I’ve traveled a good bit in the past year, talking to genealogical groups around Alabama. I’m visiting in hopes that most of them will allow the Alabama Bicentennial Commission to digitize their serial publications for inclusion in a statewide database.
In explaining digitization, I’ve learned not to assume people know what the word OCR means. Oh, they won’t raise their hands and ask, “What’s OCR?” It’s that look of relief — that “aha!” expression on faces — that first clued me in that genealogy went OCR without explaining itself.
As I talk about the database, I need them to understand that we are doing more than uploading images of their publication pages. We are making them searchable, to the extent that OCR technology can do that. I feel the need to let them know why volunteers might be needed to do what OCR cannot.
What is OCR?
OCR is an abbreviation for Optical Character Recognition. When you run OCR software on a scanned document, it attempts to recognize patterns on the screen that might be letters. It turns the pictures of letters into usable text.
I know, I know. What’s the difference in a word in text and a word picture? In the image below, the top version of the Anderson name is in text, in a Word document. You see a cursor between the “n” and the “d,” indicating that you can edit the text.
The Anderson name on the bottom is an image, pulled from an old document. You see the aged color behind it. And you cannot retype it.
To this, you say “So what? I can read them both equally well.”
Yes, you can read both, but the computer cannot. In the bottom example, it does not see the letters “Anderson, J. D.” It just sees shades of gray and black. You could not search on the term “Anderson” and find this name.
What does the computer see?
Let’s start zooming in to make the point. You see the letters getting fuzzy?
Yeah, they’re fuzzy, but I see letters, you say. I easily make out the “An” and a part of the “d.” Aren’t computers are supposed to be smart. Smarter than I? If I can read it, why can’t it?
OK, we go a step closer. “I still see an A,” you say, baffled when I tell you the computer still does not.
Let’s zoom one more time. We’re finally getting closer to the computer’s language of images.
An image is made up of “pixels,” tiny squares of different colors. If you’re not seeing the squares, click on the image and blow it up. It’s just line after line of squares. THAT’s what your computer sees.

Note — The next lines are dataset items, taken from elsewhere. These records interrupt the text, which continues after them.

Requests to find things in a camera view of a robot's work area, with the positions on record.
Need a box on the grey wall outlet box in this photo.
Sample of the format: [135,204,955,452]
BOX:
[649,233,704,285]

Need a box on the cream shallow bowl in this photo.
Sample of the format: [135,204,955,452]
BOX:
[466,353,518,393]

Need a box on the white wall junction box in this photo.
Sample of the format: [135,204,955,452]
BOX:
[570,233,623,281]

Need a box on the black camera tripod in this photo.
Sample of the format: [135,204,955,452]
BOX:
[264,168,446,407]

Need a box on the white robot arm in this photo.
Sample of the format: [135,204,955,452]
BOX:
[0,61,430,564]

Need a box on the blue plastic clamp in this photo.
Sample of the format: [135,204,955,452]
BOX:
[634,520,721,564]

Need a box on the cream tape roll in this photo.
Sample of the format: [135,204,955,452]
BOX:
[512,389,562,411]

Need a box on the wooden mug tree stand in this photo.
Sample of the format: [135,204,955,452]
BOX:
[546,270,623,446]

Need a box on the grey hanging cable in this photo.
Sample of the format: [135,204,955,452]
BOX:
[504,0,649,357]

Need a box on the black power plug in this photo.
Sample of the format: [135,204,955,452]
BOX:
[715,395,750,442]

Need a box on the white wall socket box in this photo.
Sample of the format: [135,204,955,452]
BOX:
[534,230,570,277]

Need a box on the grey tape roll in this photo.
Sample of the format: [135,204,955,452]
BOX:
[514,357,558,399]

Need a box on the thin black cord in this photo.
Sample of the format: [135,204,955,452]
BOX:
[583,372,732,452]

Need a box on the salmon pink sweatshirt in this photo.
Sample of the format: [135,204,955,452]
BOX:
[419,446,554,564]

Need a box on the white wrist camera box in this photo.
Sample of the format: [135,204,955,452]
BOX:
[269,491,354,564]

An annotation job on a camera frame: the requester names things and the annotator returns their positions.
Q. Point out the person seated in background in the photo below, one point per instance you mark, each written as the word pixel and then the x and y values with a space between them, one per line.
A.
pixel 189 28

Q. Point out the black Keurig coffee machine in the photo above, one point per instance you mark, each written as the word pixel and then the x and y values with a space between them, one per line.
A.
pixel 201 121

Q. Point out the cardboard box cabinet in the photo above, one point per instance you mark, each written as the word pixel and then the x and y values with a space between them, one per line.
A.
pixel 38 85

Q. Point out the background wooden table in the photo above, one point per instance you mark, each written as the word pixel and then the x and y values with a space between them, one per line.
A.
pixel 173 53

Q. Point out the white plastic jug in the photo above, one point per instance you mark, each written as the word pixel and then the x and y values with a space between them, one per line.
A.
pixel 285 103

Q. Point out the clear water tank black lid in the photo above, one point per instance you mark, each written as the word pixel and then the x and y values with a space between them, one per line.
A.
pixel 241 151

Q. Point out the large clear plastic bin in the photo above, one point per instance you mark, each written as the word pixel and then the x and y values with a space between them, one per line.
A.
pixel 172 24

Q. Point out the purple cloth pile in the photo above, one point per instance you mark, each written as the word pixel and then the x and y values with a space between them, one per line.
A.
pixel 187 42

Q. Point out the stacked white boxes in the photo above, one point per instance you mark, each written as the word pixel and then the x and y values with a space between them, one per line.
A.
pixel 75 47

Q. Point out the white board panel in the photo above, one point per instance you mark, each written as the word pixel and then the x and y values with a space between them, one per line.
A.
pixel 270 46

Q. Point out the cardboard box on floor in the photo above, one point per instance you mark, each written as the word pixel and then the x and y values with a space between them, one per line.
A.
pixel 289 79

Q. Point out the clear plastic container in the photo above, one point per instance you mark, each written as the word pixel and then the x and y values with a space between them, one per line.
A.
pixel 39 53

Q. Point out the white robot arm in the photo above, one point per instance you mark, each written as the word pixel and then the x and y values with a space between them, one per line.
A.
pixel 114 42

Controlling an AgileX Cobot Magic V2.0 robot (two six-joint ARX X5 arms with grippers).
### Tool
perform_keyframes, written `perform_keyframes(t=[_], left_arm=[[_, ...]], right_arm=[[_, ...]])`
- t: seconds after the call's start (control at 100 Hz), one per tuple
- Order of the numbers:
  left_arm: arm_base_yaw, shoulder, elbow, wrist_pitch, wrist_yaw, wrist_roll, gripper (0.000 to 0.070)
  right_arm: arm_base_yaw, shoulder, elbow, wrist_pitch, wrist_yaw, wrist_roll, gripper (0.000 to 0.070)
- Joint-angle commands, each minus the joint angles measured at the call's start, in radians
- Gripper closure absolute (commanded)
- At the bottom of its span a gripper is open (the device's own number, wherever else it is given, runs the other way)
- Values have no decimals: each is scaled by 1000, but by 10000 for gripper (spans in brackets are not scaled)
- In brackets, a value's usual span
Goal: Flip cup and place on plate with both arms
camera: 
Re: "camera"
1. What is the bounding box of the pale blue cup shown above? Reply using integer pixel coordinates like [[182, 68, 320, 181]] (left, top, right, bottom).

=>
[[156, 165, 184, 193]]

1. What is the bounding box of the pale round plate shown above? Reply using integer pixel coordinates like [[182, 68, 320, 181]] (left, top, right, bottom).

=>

Computers are as smart as we make them, and some brilliant human minds came up with the software that does “optical character recognition,” or OCR. The software has the computer look at the image to see if the clumps of darker pixels are lying in a pattern that looks like a letter.
If so, the software types the letter in another layer — a text layer that usually lies behind the picture layer, invisible to us, but useful for searching. When an online database appears to highlight a term on a scanned newspaper image, like the one below, It is placing the highlighted box based on the text layer beneath it. It was the text layer, the computer searched — not the image of the newspaper.
If you’ve seen an odd situation in which the highlights don’t seem to be on top of the right word, you are seeing an image in which the text behind it is not lined up exactly. Or, you might be seeing an image for which the text layer was typed by humans, and cannot be matched word for word against the image.
Limits of OCR
We would be able to easily and almost perfectly OCR everything ever written, but for this: every letter has limitless variations as to how it might look. We keep making OCR software more robust, but as fast as we teach it to recognize new fonts, newer fonts are being created.
For us genealogists, it’s not just all the fonts that are; it’s all the fonts that ever have been. And we have to take into account the quality of the print that is left to us.
And, while developers are beginning to teach OCR software to read handwriting, the variations add to the complexity.
Due to this difficulty, the digitization of handwritten documents has required human intervention, rather than OCR, to turn the images of handwritten text into searchable text. While we complain about the inaccuracy of the census indexing, heaven help us if a computer had tried to index them.
Computers can even have trouble with some fonts that have been typed in the last half-century. Remember when we all got excited — was it maybe the early 80s — because we were able to switch out font balls on our electric typewriters? Suddenly, we had the ability to type in italic font and make our documents elegant.
Unfortunately, genealogists saw this as an opportunity to indicate that a segment of text was a transcription of the handwritten original. In some genealogical society publications, page after page is likely to be in this font. When I ran OCR on the document from which I grabbed the image above, the resulting text looked like this:
So, even documents typed with a popular font in the past half-century will not always OCR well. If you have searched a database for a reference to your ancestor — you’ve seen the reference before, you KNOW its’s there — and the database fails to find the document, it will often be because of inadequate OCR or faulty human indexing.
On another day, we’ll talk about how to OCR your own documents. It’s an invaluable tool for genealogists.
And now, you have the memo. You’re in the know.